Chanukah Sugar Cookies

The festival of lights is upon us! Friday night marked the first night of Chanukah. I love Chanukah for many reasons. Obviously for the gifts, but mostly because of the yummy yummy food you get to eat. Latkes, apple sauce, and sour cream if one of my favorite combinations ever. So far, it is only the third night and I have eaten god knows how many latkes. They’re just so delicious all fried up in oil. I think for the remaining 5 nights, I’m going to have to eat a more balanced diet if I ever plan on fitting back into my jeans.

So for the first night this past Friday, Charlotte and I ventured uptown to have a celebration with my entire family – aunts, uncles, cousins, etc… It was all very fun. It was the first time I had spent Chanukah in New York with my extended family in a long time.  It was also Charlottes’ first Chanukah celebration, so we explained to her all about lighting the candles, and even she got some presents! We had a yummy dinner, although the latkas did get a slightly bit scorched, and by slightly I mean then were mostly black.

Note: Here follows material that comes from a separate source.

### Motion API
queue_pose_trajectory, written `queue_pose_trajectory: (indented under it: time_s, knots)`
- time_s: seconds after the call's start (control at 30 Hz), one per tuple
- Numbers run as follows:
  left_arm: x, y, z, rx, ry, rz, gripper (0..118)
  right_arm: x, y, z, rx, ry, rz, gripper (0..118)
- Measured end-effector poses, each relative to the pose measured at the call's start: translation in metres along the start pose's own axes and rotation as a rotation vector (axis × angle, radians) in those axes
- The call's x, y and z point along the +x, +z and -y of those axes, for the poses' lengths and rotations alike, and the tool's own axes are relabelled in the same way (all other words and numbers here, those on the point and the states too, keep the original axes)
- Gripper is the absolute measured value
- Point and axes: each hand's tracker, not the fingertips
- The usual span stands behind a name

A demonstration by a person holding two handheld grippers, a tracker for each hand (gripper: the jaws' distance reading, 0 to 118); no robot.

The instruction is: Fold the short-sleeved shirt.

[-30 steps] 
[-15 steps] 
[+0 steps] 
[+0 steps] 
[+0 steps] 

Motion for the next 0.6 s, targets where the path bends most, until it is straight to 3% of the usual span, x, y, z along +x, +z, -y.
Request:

Anyway, the rest of the meal was great and I decided to make some sugar cookies for dessert. I got a set of Chanukah cookie cutters from my secret santa the other day. So there were dreidels, Jewish stars, menorahs, and even little Judah Maccabee cut outs that really just looked like ginger bread to me. They were super easy to make. I did the dough the night before and just rolled them out Friday morning and popped them into the oven. I debated for a very long time whether I wanted to make icing or not, but after much contemplation and realizations that I was far to lazy, I decided to leave them plain. I think icing would have been nice, but they were perfectly fine by themselves. This will definitely be my go to sugar cookie recipe from now on when ever I need to make some.

CHANUKAH SUGAR COOKIES

(Adapted from The Splendid Table)

INGREDIENTS:

  • 2 cups all-purpose flour
  • 1/2 teaspoon salt
  • 1/2 teaspoon baking powder
  • 1 stick plus 2 tablespoons (10 tablespoons) unsalted butter, at room temperature
  • 1 cup sugar
  • 1 large egg
  • 1 large egg yolk
  • 1 teaspoon pure vanilla extract

DIRECTIONS:

1) Whisk the flour, salt and baking powder together.

2) Working with a stand mixer, preferably fitted with a paddle attachment, or with a hand mixer in a large bowl, beat the butter at medium speed for a minute or so, until smooth. Beat in the sugar and continue to beat for about 2 minutes, until the mixture is light and pale.

3) Add the egg and yolk and beat for another minute or two; beat in the vanilla. Reduce the mixer speed to low and steadily add the flour mixture, mixing only until it has been incorporated — because this dough is best when worked least, you might want to stop the mixer before all the flour is thoroughly blended into the dough and finish the job with a rubber spatula. When mixed, the dough will be soft, creamy and malleable.

4)  Turn the dough out onto a counter and divide it in half. If you want to make roll-out cookies, shape each half into a disk and wrap in plastic. Chill for at least two hours.

5)  Center a rack in the oven and preheat the oven to 350 degrees F. Line two baking sheets with parchment or silicone mats.

6) Working with one packet of dough at a time, roll out the dough between sheets of plastic wrap or wax paper to a thickness of 1/4 inch, lifting the plastic or paper and turning the dough over often so that it rolls evenly. Lift off the top sheet of plastic or paper and cut out the cookies  Pull away the excess dough, saving the scraps for rerolling, and carefully lift the cookies onto the baking sheets with a spatula, leaving about 1 1/2 inches between the cookies.

7) Bake the cookies one sheet at a time for 9 to 11 minutes, rotating the sheet at the midpoint. The cookies should feel firm, but they should not color much, if at all. Remove pans from oven. Let them rest for 1 minute before carefully lifting them onto a rack to cool to room temperature.

8 )  Repeat with the remaining dough, cooling the baking sheets between batches.